[INFORMATION SUPPLIED]
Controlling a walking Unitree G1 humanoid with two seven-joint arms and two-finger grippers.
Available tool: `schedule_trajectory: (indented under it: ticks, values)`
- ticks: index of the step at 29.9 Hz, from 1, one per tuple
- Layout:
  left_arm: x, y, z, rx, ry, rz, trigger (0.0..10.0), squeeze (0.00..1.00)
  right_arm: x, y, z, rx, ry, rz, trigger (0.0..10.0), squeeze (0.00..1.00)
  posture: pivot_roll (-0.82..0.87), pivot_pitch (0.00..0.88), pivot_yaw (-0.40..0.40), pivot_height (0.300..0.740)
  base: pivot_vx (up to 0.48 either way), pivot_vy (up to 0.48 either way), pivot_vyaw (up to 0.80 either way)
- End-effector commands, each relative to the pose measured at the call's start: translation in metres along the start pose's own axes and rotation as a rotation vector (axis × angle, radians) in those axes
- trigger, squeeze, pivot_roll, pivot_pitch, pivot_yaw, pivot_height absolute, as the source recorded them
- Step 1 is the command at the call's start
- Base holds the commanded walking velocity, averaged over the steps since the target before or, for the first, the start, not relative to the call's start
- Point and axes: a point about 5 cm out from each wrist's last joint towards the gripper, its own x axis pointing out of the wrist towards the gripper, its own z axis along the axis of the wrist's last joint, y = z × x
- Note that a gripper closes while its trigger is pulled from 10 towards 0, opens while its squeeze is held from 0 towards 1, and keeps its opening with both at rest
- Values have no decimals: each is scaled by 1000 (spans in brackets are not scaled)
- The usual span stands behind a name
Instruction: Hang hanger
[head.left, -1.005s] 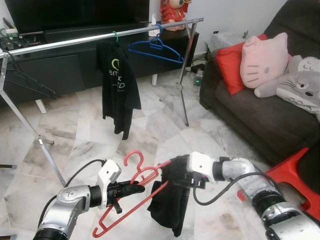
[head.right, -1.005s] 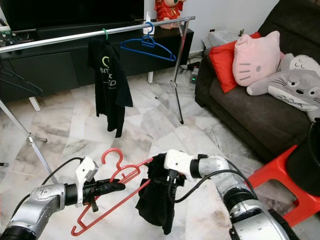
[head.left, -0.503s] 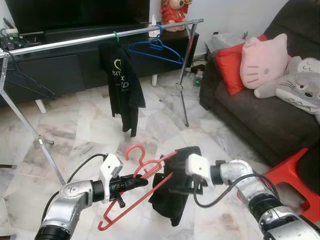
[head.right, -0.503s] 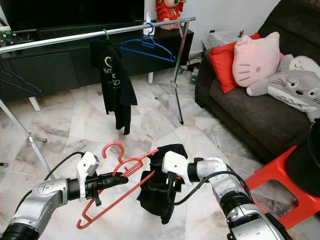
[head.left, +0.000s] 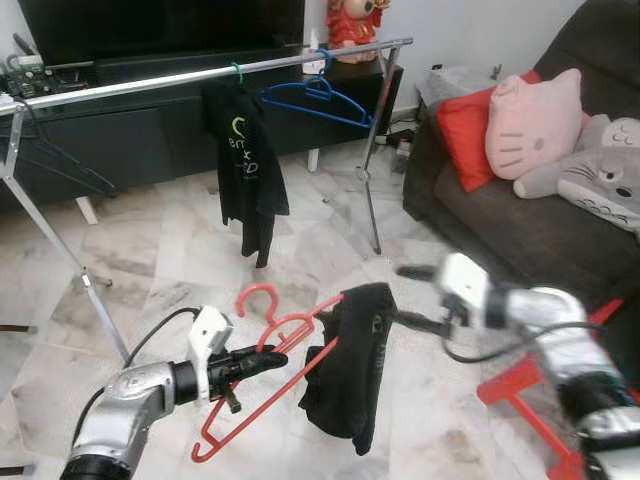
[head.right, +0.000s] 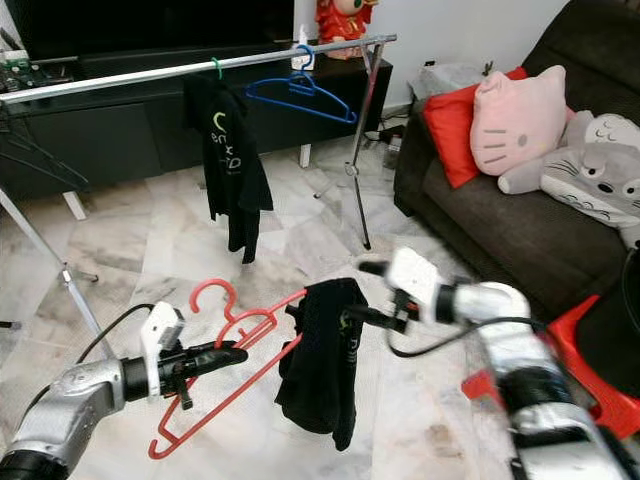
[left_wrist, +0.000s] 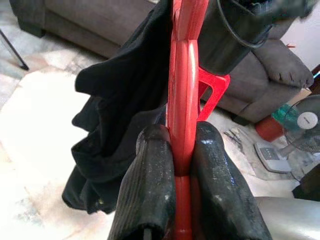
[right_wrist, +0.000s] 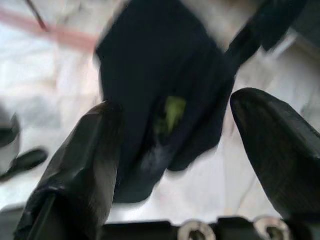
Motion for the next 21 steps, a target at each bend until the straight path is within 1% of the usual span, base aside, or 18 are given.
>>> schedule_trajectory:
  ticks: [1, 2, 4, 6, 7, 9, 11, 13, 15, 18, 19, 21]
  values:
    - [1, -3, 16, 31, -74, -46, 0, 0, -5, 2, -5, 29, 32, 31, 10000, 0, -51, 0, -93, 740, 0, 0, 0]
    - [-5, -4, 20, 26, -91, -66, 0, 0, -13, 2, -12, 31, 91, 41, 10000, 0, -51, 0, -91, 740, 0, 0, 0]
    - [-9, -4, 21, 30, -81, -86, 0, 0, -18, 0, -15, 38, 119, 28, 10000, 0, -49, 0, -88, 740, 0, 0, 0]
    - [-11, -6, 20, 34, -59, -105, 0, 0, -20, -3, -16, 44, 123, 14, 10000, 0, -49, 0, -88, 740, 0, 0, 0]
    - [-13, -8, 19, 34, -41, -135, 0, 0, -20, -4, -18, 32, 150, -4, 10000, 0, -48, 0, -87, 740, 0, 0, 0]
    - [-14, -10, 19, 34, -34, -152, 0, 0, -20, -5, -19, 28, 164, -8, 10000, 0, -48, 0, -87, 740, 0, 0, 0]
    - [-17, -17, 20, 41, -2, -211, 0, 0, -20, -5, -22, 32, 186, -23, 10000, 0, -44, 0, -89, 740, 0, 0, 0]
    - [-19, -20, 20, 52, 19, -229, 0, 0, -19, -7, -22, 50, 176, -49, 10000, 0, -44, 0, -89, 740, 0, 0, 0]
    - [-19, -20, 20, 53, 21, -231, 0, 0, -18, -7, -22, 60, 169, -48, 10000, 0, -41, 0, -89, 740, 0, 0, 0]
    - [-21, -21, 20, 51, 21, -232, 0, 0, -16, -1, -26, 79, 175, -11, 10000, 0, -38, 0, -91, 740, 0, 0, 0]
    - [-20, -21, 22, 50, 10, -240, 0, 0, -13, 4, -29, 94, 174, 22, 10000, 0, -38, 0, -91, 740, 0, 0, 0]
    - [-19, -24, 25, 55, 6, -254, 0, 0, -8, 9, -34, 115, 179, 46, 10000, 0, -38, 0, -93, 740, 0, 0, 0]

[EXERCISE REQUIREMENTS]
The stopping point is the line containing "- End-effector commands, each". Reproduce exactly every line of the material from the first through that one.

[SOLVED EXERCISE]
Controlling a walking Unitree G1 humanoid with two seven-joint arms and two-finger grippers.
Available tool: `schedule_trajectory: (indented under it: ticks, values)`
- ticks: index of the step at 29.9 Hz, from 1, one per tuple
- Layout:
  left_arm: x, y, z, rx, ry, rz, trigger (0.0..10.0), squeeze (0.00..1.00)
  right_arm: x, y, z, rx, ry, rz, trigger (0.0..10.0), squeeze (0.00..1.00)
  posture: pivot_roll (-0.82..0.87), pivot_pitch (0.00..0.88), pivot_yaw (-0.40..0.40), pivot_height (0.300..0.740)
  base: pivot_vx (up to 0.48 either way), pivot_vy (up to 0.48 either way), pivot_vyaw (up to 0.80 either way)
- End-effector commands, each relative to the pose measured at the call's start: translation in metres along the start pose's own axes and rotation as a rotation vector (axis × angle, radians) in those axes

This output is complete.